Total gains for the year also reflected a drastic change in fortunes for hedge funds compared to 2017. The top 10 managers reported $25.7 billion in net gains and the top 20 reaped $38.7 billion for the year. The largess spread to more funds as well, with all reported hedge funds gaining $142.8 billion.

Many hedge funds seemed susceptible to the market’s direction, which abruptly reversed course last year after a historic advance. The S&P 500 buoyed firms with a 21.83% rise in 2017 compared to a 4.38% loss in 2018.

Few funds saw significant changes in ranking in 2018, though. Soros Fund Management maintained its second place stature with $43.9 billion in net gains since inception, while Ken Griffin’s Citadel held steady at third place with $30.7 billion in returns overall and $2.1 billion more in 2018. Seth Klarman (Trades, Portfolio), the renowned value investing founder of Baupost Group, moved up to fifth place from sixth with $27.4 billion in gains after pulling in only $400 million last year versus $1.4 billion in 2017. Steve Mandel (Trades, Portfolio)’s Lone Pine fell several places to seventh place from fourth with an annual loss of $1.3 billion.

Notably, John Paulson (Trades, Portfolio)’s dwindling firm Paulson & Co. remained on the list, falling to 16th place from 15th with a loss of $200 million in 2018 and $17.9 billion gain overall since inception.

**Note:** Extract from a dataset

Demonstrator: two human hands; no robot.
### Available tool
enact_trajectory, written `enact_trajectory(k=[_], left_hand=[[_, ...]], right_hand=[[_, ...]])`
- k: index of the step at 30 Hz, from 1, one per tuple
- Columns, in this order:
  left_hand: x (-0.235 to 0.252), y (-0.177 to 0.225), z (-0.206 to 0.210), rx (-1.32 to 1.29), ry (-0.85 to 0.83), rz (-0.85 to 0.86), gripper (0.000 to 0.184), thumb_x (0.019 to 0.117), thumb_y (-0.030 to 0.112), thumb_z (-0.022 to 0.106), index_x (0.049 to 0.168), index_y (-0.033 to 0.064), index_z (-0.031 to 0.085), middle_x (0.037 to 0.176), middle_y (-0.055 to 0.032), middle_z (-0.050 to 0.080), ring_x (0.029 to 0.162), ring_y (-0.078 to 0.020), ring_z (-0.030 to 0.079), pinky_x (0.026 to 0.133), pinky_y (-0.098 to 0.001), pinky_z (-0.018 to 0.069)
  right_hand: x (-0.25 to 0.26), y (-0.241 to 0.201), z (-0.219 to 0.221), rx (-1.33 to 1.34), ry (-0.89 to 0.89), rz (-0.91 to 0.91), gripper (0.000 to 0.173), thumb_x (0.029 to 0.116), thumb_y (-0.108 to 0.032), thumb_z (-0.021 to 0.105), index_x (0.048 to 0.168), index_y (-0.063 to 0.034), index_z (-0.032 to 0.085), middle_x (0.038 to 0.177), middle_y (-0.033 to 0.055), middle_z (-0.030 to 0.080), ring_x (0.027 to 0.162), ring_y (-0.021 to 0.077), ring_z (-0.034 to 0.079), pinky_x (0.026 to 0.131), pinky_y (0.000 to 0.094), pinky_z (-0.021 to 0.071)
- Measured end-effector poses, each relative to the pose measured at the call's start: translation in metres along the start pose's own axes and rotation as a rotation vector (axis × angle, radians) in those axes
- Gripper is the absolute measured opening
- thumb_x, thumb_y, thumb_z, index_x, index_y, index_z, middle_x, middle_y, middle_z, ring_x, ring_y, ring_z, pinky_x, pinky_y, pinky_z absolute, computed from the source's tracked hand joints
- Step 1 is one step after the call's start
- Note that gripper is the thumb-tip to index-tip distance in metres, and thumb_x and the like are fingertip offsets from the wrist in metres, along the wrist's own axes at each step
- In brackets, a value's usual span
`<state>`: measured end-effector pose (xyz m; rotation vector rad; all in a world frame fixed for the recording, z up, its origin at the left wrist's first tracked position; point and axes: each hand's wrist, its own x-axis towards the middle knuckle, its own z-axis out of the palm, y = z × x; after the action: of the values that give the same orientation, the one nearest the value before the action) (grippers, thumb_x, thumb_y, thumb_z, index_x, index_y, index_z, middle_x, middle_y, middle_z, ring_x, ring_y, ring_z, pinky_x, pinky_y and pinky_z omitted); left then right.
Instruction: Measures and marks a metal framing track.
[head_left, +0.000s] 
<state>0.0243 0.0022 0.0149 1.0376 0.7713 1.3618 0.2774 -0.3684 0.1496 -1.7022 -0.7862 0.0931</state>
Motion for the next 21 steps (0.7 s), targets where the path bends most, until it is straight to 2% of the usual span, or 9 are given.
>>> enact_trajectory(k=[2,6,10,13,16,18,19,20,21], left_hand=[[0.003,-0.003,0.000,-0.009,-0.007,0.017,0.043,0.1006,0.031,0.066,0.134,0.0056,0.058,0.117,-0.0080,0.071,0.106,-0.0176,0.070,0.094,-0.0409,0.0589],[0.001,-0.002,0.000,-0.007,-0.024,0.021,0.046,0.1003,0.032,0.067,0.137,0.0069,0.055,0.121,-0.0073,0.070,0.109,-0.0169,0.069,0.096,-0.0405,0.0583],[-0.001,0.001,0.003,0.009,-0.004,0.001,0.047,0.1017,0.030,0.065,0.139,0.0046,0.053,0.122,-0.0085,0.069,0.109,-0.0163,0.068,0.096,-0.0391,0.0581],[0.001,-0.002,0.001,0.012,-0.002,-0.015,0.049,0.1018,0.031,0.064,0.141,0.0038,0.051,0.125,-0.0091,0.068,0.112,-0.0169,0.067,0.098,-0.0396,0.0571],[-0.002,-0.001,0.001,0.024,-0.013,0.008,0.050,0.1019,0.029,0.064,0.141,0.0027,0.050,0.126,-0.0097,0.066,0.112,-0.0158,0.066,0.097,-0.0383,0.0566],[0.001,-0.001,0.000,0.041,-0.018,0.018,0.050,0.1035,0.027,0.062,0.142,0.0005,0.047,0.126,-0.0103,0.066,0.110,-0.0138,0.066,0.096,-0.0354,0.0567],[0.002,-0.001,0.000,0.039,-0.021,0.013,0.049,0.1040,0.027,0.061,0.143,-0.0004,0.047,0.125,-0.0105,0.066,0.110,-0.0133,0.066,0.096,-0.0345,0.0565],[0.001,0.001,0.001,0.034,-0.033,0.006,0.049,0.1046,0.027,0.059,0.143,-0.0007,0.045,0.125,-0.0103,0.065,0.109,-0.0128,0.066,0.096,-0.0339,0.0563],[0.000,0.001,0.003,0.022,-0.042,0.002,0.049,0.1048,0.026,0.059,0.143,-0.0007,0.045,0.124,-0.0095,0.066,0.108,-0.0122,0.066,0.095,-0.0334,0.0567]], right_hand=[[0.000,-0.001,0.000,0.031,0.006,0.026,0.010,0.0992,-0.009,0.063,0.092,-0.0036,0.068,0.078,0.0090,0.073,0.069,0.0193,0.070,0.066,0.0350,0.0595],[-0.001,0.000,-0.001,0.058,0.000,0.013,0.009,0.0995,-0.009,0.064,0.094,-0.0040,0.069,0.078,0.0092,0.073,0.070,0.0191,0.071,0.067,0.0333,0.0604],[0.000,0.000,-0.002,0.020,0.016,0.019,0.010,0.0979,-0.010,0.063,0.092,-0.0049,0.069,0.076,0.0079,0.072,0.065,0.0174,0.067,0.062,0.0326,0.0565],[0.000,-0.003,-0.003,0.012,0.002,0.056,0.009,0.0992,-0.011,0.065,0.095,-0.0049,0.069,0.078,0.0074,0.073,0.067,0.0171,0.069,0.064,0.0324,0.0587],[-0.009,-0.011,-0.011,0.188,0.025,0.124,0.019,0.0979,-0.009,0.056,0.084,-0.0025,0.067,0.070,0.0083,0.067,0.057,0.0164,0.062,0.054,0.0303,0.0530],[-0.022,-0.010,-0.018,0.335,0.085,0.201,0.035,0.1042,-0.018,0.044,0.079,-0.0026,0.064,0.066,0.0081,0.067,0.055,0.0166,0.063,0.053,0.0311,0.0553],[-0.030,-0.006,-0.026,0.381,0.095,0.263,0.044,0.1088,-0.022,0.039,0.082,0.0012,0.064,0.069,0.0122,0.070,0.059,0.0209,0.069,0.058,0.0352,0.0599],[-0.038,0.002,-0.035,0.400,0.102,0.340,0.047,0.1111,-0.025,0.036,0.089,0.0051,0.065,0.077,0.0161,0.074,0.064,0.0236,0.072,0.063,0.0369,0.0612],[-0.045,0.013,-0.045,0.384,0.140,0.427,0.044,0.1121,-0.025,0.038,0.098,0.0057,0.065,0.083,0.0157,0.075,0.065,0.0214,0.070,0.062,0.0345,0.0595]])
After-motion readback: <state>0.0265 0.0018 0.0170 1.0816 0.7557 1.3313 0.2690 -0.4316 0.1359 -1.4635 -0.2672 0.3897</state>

The year’s worse losses for a top-ranked hedge fund befell Steve Mandel (Trades, Portfolio)’s Lone Pine Capital. The Greenwich, Connecticut-based fund bled $1.3 billion in net losses for 2018, dropping to seventh place from fourth. Since its 1996 inception, the firm has amassed $25.9 billion for investors. It also built assets to $22.5 billion from $15.9 billion at year-end 2017 after surpassing all other top-ranked funds with a $5.0 billion gain.

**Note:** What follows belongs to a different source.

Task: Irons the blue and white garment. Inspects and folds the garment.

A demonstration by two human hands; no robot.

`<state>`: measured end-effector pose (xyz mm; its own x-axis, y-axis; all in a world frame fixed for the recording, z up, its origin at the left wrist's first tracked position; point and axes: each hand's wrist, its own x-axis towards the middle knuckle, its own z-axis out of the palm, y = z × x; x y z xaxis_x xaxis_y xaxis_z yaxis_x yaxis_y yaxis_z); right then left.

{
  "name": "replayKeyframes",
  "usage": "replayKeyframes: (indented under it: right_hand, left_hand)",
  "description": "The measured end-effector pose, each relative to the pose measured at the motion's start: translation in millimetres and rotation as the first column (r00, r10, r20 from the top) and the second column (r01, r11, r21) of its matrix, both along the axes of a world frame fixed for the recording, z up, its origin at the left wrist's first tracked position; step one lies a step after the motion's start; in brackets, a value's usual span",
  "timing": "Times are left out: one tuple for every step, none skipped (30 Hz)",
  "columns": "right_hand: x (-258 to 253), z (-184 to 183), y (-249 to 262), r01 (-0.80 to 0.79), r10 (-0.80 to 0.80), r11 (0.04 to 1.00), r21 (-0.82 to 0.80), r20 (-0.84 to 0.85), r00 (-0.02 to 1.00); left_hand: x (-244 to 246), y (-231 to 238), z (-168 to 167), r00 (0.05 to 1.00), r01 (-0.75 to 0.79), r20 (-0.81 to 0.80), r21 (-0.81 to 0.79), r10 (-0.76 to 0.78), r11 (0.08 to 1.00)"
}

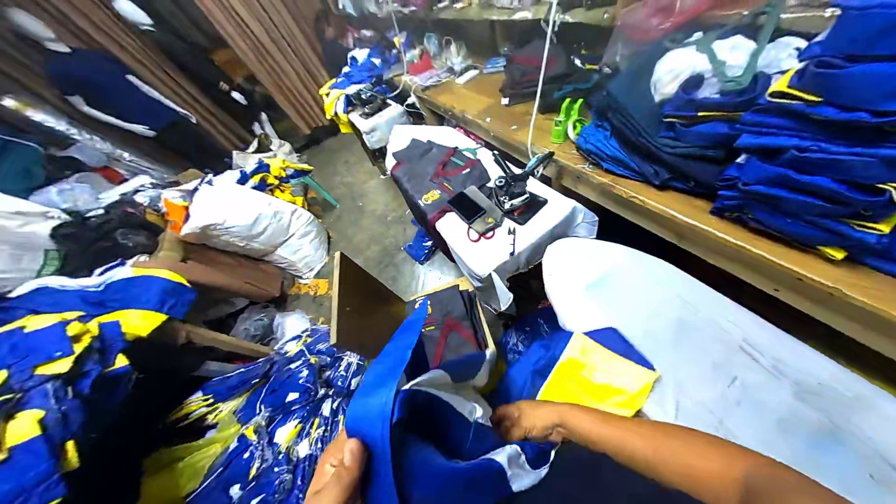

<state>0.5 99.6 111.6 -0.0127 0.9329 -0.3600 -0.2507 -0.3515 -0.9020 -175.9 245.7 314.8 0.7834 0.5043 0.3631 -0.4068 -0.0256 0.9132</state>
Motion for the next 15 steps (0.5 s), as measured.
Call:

Mandel’s sizable weighting in the tech sector likely influenced the returns. He increased the long stock portfolio’s tech investments from 30.4% in first quarter 2017 to 42.8% at third-quarter end 2018. Meanwhile, the S&P 500 Information Technology ETF soared 38.8% in 2017 before declining 0.29% in 2018. The new year has started out better for the firm, with GuruFocus data showing that all of his positions are up year to date, including largest holdings Alibaba Group (BABA, Financial) and Microsoft (MSFT, Financial).